Découragée, elle téléphone à la cousine de son mari, qui est chrétienne. Elle l’assure qu’elle pourra recevoir le baptême.
«Je voulais faire une retraite pour préparer mon baptême. Je ne voyais pas de lieu de retraite chez les protestants. Il y avait l’abbaye Sainte-Marie-des-Deux-Montagnes, mais c’était catholique… Les églises protestantes que j’avais fréquentées m’avaient toutes enseigné que l’Église catholique était idolâtre. Alors, je me suis dit que j’irais tout de même, mais que les sœurs ne m’auraient pas.»
L’eucharistie, c’était trop pour moi! Cette fois-là, je me suis dit, intérieurement: “Nelly, tu t’es prosternée devant tant d’idoles, de gourous et d’hommes! Imagine, si c’était vrai? Imagine!”
Une fois sur place, une moniale l’invite à l’office. Assise à côté de Nelly, la sœur embrasse la petite image de Jésus qu’elle tient dans son bréviaire. Nelly lève les yeux vers le ciel en se disant que la bonne sœur ira certainement en enfer. «Je priais! Je devais la délivrer de l’idolâtrie! Et là, j’entends, intérieurement: “Qui es-tu pour juger mon Église? Ces femmes sont ici de leur plein gré, en louange et en adoration pour moi. C’est un avant-gout du ciel sur terre!” Je suis quasiment tombée en bas du banc! Je disais à Dieu: “Quoi? C’est ça la vraie Église?” J’ai regardé dans le cloitre: les femmes chantaient, je voyais des anges. Les chants étaient portés par les anges jusqu’au trône du Père.» Nelly s’effondre en pleurs.
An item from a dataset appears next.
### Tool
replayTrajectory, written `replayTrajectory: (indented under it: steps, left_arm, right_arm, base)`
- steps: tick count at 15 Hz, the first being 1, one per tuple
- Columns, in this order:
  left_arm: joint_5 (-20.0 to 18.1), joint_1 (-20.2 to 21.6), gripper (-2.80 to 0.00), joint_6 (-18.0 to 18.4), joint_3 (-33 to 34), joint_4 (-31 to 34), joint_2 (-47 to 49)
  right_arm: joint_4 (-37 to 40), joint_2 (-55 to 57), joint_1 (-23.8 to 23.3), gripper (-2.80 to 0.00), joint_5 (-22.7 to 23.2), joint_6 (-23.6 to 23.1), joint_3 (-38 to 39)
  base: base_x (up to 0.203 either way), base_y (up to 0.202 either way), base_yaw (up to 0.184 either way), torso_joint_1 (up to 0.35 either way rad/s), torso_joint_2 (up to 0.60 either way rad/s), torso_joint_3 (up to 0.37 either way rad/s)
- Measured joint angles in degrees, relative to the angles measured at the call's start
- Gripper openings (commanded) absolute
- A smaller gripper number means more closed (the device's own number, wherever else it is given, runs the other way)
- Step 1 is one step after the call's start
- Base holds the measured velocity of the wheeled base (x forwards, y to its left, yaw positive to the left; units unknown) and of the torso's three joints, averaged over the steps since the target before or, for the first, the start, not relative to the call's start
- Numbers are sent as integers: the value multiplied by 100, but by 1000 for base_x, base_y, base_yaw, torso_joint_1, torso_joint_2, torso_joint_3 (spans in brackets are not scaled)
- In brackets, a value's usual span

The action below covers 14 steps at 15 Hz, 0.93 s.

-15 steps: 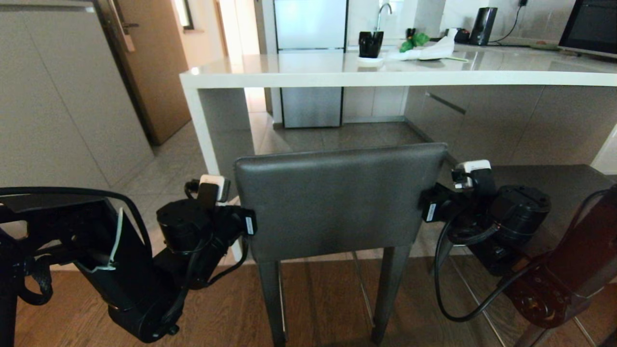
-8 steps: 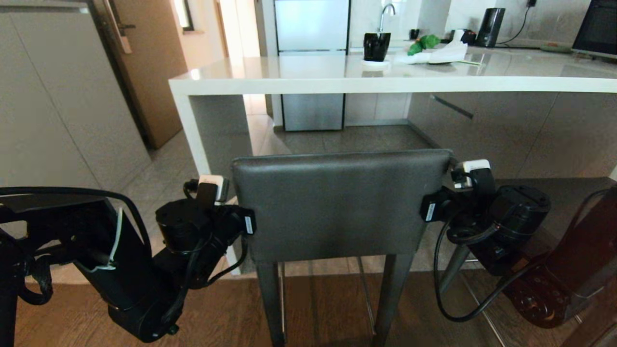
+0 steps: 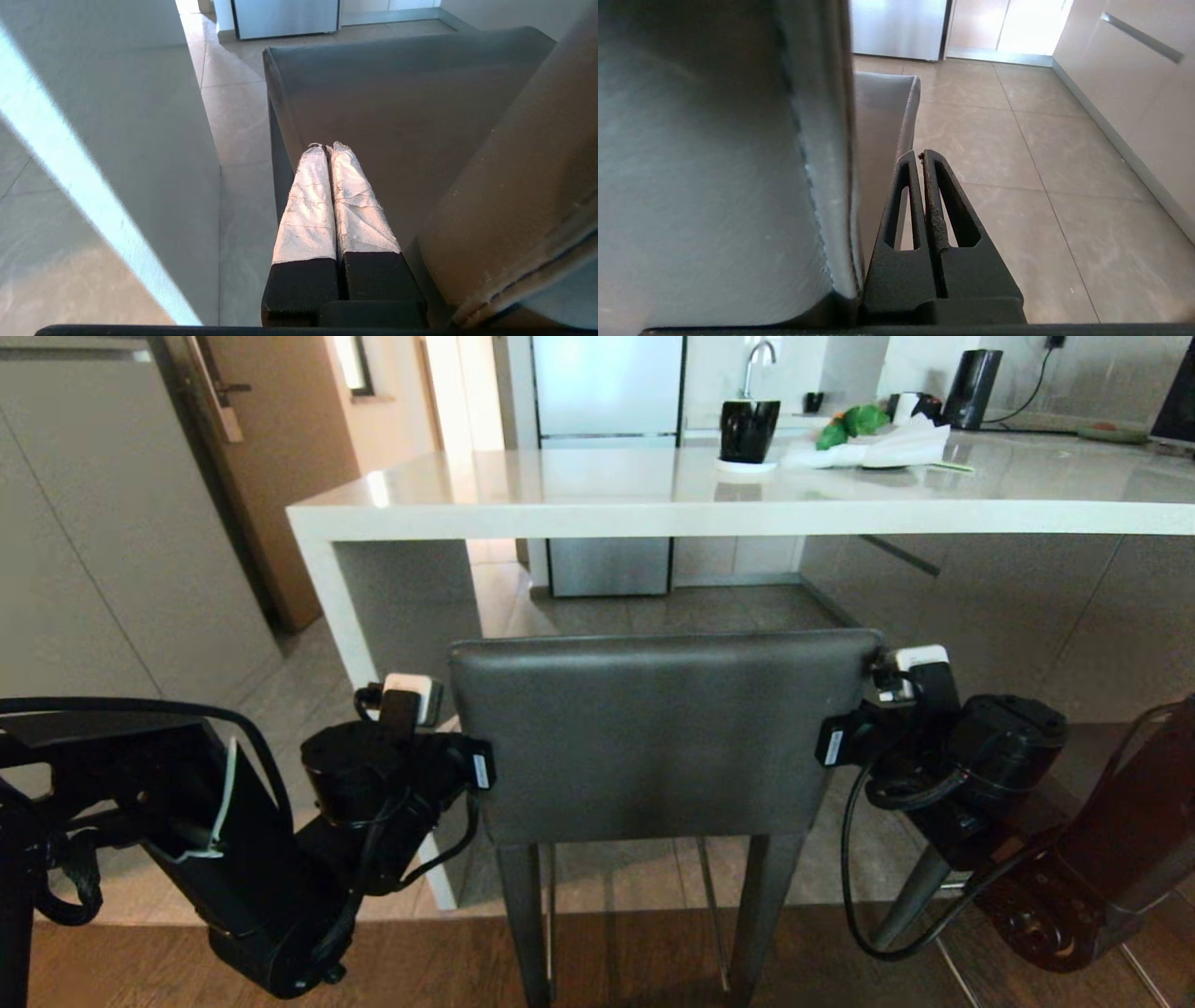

La petite sœur la console, la prend dans ses bras et l’emmène voir le prêtre, celui qui allait l’accompagner pendant plusieurs semaines.
Elle baisse les armes, tranquillement, mais pas totalement. Le groupe de prière qu’elle fréquente l’aidera. «La responsable du groupe se rendait souvent à la chapelle d’adoration. J’avais toujours refusé d’y aller. L’eucharistie, c’était trop pour moi! Cette fois-là, je me suis dit, intérieurement: “Nelly, tu t’es prosternée devant tant d’idoles, de gourous et d’hommes! Imagine, si c’était vrai? Imagine!” En disant cela, j’ouvrais une petite porte à Jésus… Et là, j’ai senti un truc de fou. Une douceur, un amour, un bienêtre! À un point tel que j’ai mis le genou par terre.»
À l’été 2020, Nelly reçoit la première communion ainsi que la confirmation. En septembre, elle et son conjoint se marient et leur fille de huit ans reçoit le baptême.
Sur le plan professionnel, elle cherche encore sa voie. Son mari est là, qui s’occupe de tout, qui l’a toujours soutenue contre vents et marées. «Mon mari est d’une extrême importance dans mon relèvement et ma reconstruction. Avant, tout mon temps passait à chercher l’illumination. Eux [la famille], ils passaient en second. Ma première vocation, maintenant, c’est mon mariage.»
Et ses mains, ce pouvoir, que sont-ils devenus? Nelly sourit. «Je sers la messe avec ma fille, je suis acolyte à la communion. Ça, c’est la très grande miséricorde de Dieu.» Ses mains, qui bafouaient son amour en servant d’autres dieux, donnent maintenant le Corps du Christ au monde.